● **Instructions for the task**: Write out exactly the lines of the material below, beginning at the top and ending at the line that contains "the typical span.".

* * * * * * * * *

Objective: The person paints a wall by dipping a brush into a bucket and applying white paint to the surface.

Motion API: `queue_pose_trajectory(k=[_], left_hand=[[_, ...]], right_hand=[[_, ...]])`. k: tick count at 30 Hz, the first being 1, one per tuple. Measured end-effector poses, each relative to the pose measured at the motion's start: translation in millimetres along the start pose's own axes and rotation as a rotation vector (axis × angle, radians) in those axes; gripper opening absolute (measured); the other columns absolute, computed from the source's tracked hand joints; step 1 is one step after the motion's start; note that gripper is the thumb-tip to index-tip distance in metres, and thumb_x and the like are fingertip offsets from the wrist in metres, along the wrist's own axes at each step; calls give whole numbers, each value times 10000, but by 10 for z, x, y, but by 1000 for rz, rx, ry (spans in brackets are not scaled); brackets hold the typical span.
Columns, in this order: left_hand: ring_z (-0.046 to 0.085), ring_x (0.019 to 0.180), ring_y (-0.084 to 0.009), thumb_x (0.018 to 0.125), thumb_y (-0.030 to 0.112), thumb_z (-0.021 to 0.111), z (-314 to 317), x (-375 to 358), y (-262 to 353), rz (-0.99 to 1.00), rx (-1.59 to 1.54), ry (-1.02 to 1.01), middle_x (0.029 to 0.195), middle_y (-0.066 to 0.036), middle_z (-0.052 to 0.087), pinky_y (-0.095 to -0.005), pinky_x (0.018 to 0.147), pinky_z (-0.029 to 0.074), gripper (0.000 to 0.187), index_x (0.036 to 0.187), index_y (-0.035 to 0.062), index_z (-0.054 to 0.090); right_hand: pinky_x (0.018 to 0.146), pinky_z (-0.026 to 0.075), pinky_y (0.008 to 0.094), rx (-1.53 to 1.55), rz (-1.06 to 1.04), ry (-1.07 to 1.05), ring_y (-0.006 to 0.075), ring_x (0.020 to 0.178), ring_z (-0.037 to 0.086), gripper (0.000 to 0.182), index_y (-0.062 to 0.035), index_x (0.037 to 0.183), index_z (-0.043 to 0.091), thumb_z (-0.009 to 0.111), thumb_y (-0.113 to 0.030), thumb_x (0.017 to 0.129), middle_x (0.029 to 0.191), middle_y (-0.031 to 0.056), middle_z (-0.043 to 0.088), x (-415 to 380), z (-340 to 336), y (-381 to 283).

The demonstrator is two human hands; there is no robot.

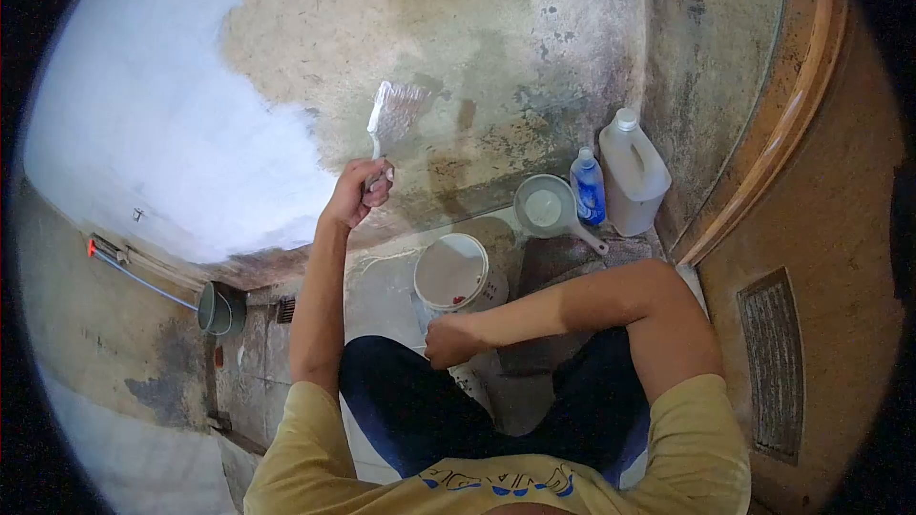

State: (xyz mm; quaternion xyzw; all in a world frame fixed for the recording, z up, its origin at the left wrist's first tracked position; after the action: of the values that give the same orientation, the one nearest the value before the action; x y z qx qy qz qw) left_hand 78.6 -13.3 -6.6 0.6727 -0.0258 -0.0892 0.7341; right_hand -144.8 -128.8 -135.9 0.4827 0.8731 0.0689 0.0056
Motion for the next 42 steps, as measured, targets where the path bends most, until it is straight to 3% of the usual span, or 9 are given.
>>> queue_pose_trajectory(k=[2,7,11,15,17,22,28,31,42], left_hand=[[292,433,-56,942,266,532,-7,-58,142,32,150,122,539,38,347,-223,398,201,266,807,39,562],[301,432,-42,953,275,524,542,100,756,194,425,195,542,43,387,-214,398,207,256,803,69,541],[320,433,-42,944,283,541,1026,388,1219,311,529,236,530,42,410,-216,397,225,281,768,63,546],[426,468,-64,907,322,586,1591,703,2050,530,837,310,544,3,505,-237,432,313,390,652,27,578],[454,489,-70,894,325,601,1867,832,2473,610,942,325,557,-3,526,-244,456,345,383,679,9,603],[452,484,-85,861,361,626,2337,1224,3361,768,1170,267,529,-18,515,-256,466,359,414,630,19,598],[433,459,-105,805,382,646,2819,1604,3970,743,1351,278,515,-11,499,-268,455,347,424,554,54,549],[370,445,-71,821,391,649,2949,1710,4076,701,1416,316,546,21,470,-251,413,284,383,622,78,557],[381,442,-71,812,386,649,2752,1741,4242,650,1519,380,552,6,491,-253,397,287,372,648,57,585]], right_hand=[[657,533,387,-1,5,-11,256,831,673,108,-115,803,702,626,-176,757,846,57,687,57,47,-5],[641,531,386,-53,-2,-19,254,807,673,100,-136,797,699,620,-162,743,818,55,682,32,97,27],[670,548,418,95,34,82,296,781,674,111,-76,758,700,623,-156,743,802,108,685,114,7,95],[639,540,422,16,16,93,301,727,673,115,-69,706,700,637,-164,710,747,110,683,145,46,107],[625,538,428,8,-1,123,305,717,672,109,-72,712,705,639,-158,698,737,111,684,201,62,133],[600,540,438,-63,-93,-4,316,712,673,113,-77,741,719,637,-124,678,746,112,687,209,115,140],[590,534,455,-61,-44,143,327,713,671,113,-71,718,717,623,-124,684,745,116,688,180,170,266],[581,530,457,-41,-34,221,323,706,670,113,-73,708,714,622,-133,684,740,120,685,138,118,316],[588,532,450,-64,33,159,310,705,672,110,-86,700,716,633,-152,671,734,112,685,34,162,334]])
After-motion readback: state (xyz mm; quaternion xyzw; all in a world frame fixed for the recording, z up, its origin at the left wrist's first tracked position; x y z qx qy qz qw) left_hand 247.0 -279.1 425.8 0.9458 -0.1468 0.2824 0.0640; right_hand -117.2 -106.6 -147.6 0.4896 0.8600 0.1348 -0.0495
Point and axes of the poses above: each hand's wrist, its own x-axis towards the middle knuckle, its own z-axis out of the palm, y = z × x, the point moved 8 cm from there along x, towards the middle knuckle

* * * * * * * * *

● **Expected output**:
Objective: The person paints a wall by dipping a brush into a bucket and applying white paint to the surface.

Motion API: `queue_pose_trajectory(k=[_], left_hand=[[_, ...]], right_hand=[[_, ...]])`. k: tick count at 30 Hz, the first being 1, one per tuple. Measured end-effector poses, each relative to the pose measured at the motion's start: translation in millimetres along the start pose's own axes and rotation as a rotation vector (axis × angle, radians) in those axes; gripper opening absolute (measured); the other columns absolute, computed from the source's tracked hand joints; step 1 is one step after the motion's start; note that gripper is the thumb-tip to index-tip distance in metres, and thumb_x and the like are fingertip offsets from the wrist in metres, along the wrist's own axes at each step; calls give whole numbers, each value times 10000, but by 10 for z, x, y, but by 1000 for rz, rx, ry (spans in brackets are not scaled); brackets hold the typical span.

The reply is now complete.